![]() |
px-fwlib 0.10.0
Cross-platform embedded library and documentation for 8/16/32-bit microcontrollers generated with Doxygen 1.9.2
|
KEEP CALM and DON'T PANIC :)
As part of the journey to becoming a true embedded hero you have to take a peek under the hood to see what is really happening on the bare metal level. It may sound crazy to dive right into the deep end on the assembly / machine code level first, but it will provide insight on what the C code is trying to achieve and how to debug tricky situations like optimized code, hard faults, stack overflows, etc. You do not need to be proficient at writing assembly at an expert level, just know enough to single step debug and follow the assembly flow.
Reference(s):
This example flashes the LED at 1 Hz (500 ms on; 500 ms off). On the PX-HER0 Board, the LED is wired to Port H pin 0. PH0 must be configured as a digital output pin. Set PH0 high to enable the LED and set PH0 low to disable the LED.

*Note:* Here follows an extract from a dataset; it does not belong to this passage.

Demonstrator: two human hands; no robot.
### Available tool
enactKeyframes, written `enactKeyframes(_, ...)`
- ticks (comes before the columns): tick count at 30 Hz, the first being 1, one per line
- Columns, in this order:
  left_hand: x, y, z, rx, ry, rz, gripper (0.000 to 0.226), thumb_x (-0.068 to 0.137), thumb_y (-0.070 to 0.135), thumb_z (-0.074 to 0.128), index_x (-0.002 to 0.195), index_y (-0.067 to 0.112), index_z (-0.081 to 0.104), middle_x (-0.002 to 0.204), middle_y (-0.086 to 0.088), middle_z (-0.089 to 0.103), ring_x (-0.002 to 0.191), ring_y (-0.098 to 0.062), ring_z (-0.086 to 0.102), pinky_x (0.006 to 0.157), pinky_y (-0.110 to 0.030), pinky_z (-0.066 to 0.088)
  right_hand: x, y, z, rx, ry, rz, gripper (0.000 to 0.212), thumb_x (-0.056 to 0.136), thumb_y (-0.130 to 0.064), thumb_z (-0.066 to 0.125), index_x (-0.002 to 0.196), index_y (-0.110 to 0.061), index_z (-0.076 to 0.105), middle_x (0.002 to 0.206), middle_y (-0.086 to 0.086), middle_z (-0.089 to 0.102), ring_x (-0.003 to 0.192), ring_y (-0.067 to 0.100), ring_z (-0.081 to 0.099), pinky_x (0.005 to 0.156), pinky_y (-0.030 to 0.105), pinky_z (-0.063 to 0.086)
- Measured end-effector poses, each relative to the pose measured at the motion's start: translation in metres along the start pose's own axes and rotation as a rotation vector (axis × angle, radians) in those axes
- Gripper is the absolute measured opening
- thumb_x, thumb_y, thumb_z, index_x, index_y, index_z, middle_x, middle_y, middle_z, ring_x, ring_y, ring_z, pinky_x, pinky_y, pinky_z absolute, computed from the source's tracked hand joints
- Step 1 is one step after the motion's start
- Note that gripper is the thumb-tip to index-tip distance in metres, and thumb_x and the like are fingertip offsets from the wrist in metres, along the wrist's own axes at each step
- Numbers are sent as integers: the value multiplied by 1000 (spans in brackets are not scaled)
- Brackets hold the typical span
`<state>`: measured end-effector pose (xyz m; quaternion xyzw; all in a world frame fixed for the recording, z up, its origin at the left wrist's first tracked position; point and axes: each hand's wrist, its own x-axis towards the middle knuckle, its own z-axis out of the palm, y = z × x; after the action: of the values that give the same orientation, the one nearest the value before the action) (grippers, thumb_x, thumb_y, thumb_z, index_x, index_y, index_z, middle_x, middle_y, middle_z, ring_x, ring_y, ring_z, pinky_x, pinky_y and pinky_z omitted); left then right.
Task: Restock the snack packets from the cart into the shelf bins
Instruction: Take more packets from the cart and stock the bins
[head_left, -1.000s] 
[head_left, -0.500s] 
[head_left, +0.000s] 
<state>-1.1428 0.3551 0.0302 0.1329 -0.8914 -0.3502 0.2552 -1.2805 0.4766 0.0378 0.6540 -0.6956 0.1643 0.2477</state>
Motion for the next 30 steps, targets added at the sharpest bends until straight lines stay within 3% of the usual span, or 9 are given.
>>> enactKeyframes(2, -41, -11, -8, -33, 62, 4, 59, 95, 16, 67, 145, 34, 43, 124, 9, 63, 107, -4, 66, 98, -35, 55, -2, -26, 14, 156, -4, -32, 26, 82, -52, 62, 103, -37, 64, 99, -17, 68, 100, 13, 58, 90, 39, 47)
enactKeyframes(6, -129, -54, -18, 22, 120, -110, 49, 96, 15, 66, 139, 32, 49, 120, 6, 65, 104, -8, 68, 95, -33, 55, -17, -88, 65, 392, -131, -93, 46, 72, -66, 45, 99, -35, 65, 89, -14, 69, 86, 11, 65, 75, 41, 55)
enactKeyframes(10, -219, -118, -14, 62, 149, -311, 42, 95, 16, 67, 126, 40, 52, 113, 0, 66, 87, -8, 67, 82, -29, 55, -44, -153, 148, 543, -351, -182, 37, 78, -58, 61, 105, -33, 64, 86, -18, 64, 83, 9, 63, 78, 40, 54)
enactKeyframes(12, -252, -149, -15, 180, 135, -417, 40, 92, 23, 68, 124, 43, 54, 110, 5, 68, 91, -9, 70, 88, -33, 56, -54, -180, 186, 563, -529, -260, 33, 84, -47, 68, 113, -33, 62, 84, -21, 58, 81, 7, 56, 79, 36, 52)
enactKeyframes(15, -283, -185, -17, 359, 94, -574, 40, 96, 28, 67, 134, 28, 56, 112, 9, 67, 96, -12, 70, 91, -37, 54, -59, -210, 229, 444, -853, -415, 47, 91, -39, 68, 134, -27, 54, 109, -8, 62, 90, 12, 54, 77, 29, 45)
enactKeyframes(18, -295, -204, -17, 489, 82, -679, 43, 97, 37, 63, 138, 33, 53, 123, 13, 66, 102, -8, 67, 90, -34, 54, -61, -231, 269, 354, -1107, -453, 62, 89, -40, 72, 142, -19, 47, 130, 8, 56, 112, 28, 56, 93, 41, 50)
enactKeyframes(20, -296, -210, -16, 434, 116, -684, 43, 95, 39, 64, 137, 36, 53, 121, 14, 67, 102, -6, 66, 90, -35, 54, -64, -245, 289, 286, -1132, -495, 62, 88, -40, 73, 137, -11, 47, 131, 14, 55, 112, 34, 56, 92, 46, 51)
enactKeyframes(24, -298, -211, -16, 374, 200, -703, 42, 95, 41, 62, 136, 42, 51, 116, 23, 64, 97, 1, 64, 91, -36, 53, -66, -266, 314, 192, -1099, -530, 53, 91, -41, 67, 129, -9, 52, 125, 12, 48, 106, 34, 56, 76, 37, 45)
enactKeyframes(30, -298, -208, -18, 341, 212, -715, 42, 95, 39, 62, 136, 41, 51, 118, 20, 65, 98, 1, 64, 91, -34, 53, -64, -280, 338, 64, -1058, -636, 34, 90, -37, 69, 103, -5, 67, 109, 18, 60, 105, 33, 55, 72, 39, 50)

Go right ahead and start a debugging session! There's no better teacher than single stepping through the code and observing the processor core and peripheral registers:
If you need more info regarding an instruction, search for it in [2]. For example, on line 121, the instruction subs r0, #1
is used. Searching for "subs", an explanation is found in [2] "3.5.1 ADC, ADD, RSB, SBC, and SUB" (page 54).
The "sub" part of the instruction means that it is a subtraction operation and the suffix "s" means that the condition code flags will be updated on the result of the operation. For example, if the result is zero, the Zero Flag (Z) will be set.
The condition flags (N = Negative Flag, Z = Zero Flag, C = Carry Flag, V = Overflow Flag) are stored in the Application Program Status Register (APSR) and can also be viewed in the Registers window during debugging (you may need to scroll down to view it).
On line 122 the instruction "bne _delay_loop" is used. The "b" part means that it is a branch instruction and the suffix "ne" (not equal) means that the branch should be taken if the Zero Flag (Z) is not set. See [2] "Table 17. Condition code suffixes" (page 44) for a summary.
When inspecting the Extended Listing File "flashing_led.lss" generated by the dissasembler you will notice that some instructions have a ".n" or ".w" suffix, for example:
800003e: e7f6 b.n 800002e <_main_loop>
The ".n" suffix simply means that the narrow 16-bit version of the branch instruction has been used. The ".w" means that the wide 32-bit version of the instruction has been used. Observe that the narrow version of the instruction is encoded in two bytes of machine code: 0xe7 and 0xf6.
The project is built with an introductory Makefile to demonstrate that it's not that hard to understand and use. For a gentle introduction to Make, see 7.2 How to understand and modify Makefiles.
The linker places the code, data and variables into the right memory locations using the introductory linker script "stm32l072xb.ld".
See [1] "2.2 Memory organization" (page 57) for more information.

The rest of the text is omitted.